Department of Electrical and Computer Engineering Ph.D. Public Defense
Reducing Data Movement Energy on Dense and Sparse Linear Algebra Workloads: From Machine Learning to High Performance Scientific Computing
Ben Feinberg
Supervised by Professor Engin Ipek
Wednesday, July 17, 2019
2 p.m.
Computer Studies Building, Room 601
Linear algebra is ubiquitous across virtually every field of science and engineering, from climate modeling to machine learning. This ubiquity makes linear algebra a prime candidate for hardware optimizations, which can improve both the run time and the energy efficiency of a wide range of applications. Historically, these optimizations have leveraged Moore’s law and Dennard scaling for smaller, faster, and more efficient devices. Over the past decade, however, these two trends have slowed or stopped, and the problem of data movement energy has become a major limiting factor. To achieve further improvements in linear algebra requires new computing paradigms and optimizations to existing memory systems.
One promising technique to enable further improvements to linear algebra is to design in-situ accelerators that leverage emerging resistive memory technologies. These accelerators exploit the electrical properties of a resistive mesh to perform matrix vector multiplication (MVM)—a fundamental linear algebra kernel—within the memory array itself. This allows the result to be computed in, and read from, the memory arrays directly (rather than reading all of the operands individually), which reduces costly data movement. Regrettably, this prior work has a number of significant shortcomings that restricts the applicability of in-situ MVM to a limited set of machine learning applications rather than the entire range of MVM-dominated linear algebra workloads.
This thesis first presents an error correction scheme for in-situ MVM that addresses both hard and soft errors. Notably, the same electrical properties that provide the performance and energy improvements for in-situ accelerators increase the susceptibility to errors. Even in highly error tolerant neural network applications, the errors induced through noise have a significant impact on the overall accuracy.
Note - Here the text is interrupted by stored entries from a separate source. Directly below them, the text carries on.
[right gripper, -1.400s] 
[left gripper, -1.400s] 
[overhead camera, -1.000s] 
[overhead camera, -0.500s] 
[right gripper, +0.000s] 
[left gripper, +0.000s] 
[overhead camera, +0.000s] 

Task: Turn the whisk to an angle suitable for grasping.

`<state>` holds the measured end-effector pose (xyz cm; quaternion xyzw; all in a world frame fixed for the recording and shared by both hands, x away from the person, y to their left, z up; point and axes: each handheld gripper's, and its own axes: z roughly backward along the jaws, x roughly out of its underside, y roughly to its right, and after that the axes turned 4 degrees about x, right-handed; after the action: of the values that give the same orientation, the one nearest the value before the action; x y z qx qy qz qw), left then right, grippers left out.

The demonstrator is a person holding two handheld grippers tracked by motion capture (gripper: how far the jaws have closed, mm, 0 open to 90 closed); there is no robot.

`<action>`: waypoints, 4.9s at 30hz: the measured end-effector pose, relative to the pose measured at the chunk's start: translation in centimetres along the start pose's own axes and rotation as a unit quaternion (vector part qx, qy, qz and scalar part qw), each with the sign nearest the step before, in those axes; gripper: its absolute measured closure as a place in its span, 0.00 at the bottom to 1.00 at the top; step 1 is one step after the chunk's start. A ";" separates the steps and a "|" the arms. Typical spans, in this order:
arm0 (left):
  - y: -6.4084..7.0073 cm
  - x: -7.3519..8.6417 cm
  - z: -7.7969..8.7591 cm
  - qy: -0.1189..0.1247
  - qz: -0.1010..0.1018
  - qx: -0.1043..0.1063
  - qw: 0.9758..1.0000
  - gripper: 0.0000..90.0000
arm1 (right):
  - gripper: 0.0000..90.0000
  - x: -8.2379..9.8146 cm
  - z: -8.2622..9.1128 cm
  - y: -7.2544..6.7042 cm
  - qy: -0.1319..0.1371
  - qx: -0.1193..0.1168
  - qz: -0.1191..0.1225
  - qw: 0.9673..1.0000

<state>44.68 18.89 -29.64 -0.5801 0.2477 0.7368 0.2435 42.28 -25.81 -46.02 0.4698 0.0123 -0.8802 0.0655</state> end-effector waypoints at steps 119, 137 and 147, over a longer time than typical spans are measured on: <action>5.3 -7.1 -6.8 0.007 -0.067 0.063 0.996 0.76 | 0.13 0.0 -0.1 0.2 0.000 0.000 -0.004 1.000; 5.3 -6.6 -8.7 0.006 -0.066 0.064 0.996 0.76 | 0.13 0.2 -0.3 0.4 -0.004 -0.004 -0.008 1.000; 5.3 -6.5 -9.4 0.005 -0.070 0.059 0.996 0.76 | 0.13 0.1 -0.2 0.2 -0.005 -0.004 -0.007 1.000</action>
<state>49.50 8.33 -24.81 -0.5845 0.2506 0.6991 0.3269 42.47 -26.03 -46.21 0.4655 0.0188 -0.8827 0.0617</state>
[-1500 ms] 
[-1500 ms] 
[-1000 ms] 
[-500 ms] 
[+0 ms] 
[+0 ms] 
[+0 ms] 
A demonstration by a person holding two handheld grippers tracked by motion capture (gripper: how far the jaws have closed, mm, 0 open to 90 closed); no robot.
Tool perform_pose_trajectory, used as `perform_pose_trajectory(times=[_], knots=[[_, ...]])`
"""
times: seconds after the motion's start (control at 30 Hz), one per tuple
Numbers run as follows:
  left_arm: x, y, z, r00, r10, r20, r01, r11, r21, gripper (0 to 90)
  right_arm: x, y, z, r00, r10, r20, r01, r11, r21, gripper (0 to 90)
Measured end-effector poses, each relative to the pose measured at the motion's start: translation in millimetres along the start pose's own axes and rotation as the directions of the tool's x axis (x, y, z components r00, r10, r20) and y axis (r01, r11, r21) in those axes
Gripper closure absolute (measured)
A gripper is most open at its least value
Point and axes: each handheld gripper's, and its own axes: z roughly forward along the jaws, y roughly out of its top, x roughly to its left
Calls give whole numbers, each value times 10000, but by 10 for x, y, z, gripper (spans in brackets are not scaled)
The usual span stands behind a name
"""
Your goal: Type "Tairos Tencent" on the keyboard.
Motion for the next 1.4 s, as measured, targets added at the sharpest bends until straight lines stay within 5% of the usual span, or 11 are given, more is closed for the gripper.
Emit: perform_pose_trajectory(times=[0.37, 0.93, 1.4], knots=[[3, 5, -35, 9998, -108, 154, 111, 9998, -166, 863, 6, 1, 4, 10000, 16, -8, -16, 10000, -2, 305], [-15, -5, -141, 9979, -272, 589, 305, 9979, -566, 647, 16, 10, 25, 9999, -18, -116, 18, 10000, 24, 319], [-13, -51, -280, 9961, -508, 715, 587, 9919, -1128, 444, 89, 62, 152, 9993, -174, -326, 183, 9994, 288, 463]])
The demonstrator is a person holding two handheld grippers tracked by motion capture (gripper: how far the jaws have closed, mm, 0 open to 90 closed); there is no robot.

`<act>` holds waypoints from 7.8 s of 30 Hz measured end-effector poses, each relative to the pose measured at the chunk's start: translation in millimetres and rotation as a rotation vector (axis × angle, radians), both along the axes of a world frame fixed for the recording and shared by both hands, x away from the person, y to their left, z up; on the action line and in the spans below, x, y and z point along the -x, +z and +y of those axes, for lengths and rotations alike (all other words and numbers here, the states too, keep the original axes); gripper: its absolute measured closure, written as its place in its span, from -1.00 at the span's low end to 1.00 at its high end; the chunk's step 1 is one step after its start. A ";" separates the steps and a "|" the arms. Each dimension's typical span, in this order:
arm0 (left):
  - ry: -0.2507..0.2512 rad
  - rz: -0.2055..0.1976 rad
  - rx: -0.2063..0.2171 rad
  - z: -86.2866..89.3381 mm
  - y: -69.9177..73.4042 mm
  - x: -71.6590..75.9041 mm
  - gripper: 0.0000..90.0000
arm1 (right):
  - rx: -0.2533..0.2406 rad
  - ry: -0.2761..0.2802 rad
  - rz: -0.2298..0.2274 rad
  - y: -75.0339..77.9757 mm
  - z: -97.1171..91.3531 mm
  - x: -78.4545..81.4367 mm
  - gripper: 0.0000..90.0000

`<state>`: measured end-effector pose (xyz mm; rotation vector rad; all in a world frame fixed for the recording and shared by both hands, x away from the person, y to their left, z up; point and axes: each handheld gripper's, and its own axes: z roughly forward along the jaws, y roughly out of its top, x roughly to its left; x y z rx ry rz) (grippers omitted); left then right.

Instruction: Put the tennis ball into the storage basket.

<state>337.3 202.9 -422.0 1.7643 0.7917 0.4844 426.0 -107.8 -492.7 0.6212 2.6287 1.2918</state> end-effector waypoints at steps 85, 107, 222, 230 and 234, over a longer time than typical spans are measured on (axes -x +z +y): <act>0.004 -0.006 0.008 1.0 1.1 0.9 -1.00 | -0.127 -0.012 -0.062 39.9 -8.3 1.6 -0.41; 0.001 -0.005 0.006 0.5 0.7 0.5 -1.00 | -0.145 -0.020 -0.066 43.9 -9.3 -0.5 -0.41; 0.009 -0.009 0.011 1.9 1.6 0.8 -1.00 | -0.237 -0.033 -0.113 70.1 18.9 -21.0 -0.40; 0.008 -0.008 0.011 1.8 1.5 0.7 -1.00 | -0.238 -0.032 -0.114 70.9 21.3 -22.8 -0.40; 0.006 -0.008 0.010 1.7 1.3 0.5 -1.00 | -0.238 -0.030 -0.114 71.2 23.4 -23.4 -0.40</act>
Complicating these reliability issues is the fact that in-situ computation cannot use traditional error correction schemes such as Hamming codes. Instead, this thesis proposes error correction based on arithmetic codes, where data is encoded through multiplication by an integer. This basic scheme is further improved by data-aware encoding to exploit the state dependence of the errors, and by knowledge of how critical each portion of the computation is to overall system accuracy. By leveraging these optimizations, the proposed error correction scheme can increase the accuracy of machine learning workloads on in-situ accelerators, and enables in-situ accelerators to become applicable to applications without high levels of tolerance to error.
Building on these error correction capabilities, this thesis presents a set of optimizations to enable scientific computing on in-situ MVM accelerators. Unlike neural network applications where 8- to 16-bit fixed-point computation is acceptable, scientific computing requires high precision floating-point. To enable efficient high-precision floating point computation without the probative costs of naive floating point emulation, three techniques are proposed: reducing overheads by exploiting exponent range locality, early termination of fixed-point computation, and static operation scheduling. Additionally, the matrices found in scientific computing are typically sparse, resulting in significant overheads when using in-situ accelerators designed for dense matrices. To remedy this limitation, a heterogeneous collection of crossbars with varying sizes is proposed that efficiently handles sparse matrices, and an algorithm for mapping the dense subblocks of a sparse matrix to an appropriate set of crossbars is developed. Taken together, these techniques enable an even broader range of applications on in-situ accelerators while still preserving the performance and energy efficiency advantages over conventional, von-Neumann systems.
Despite its promise, in-situ computation is unlikely to entirely replace von-Neumann systems for linear algebra. Even the aforementioned in-situ accelerators for scientific computing rely on a conventional processor to augment the memristive crossbars, with attendant data movement costs. Therefore, further optimizations to data movement energy are still needed. This thesis presents work on commutative data reordering (CDR), a new technique that leverages the commutative property in linear algebra to strategically select the lowest energy order in which data can be transmitted. This work shows how ordering the operands can be reduced to an instance of the traveling salesman problem, enabling the application of numerous well-studied optimization techniques. Unlike prior work that exploits data similarity to reduce data movement energy, CDR takes full advantage of application-level characteristics to improve data similarity with zero metadata or bandwidth overhead to support the reordering.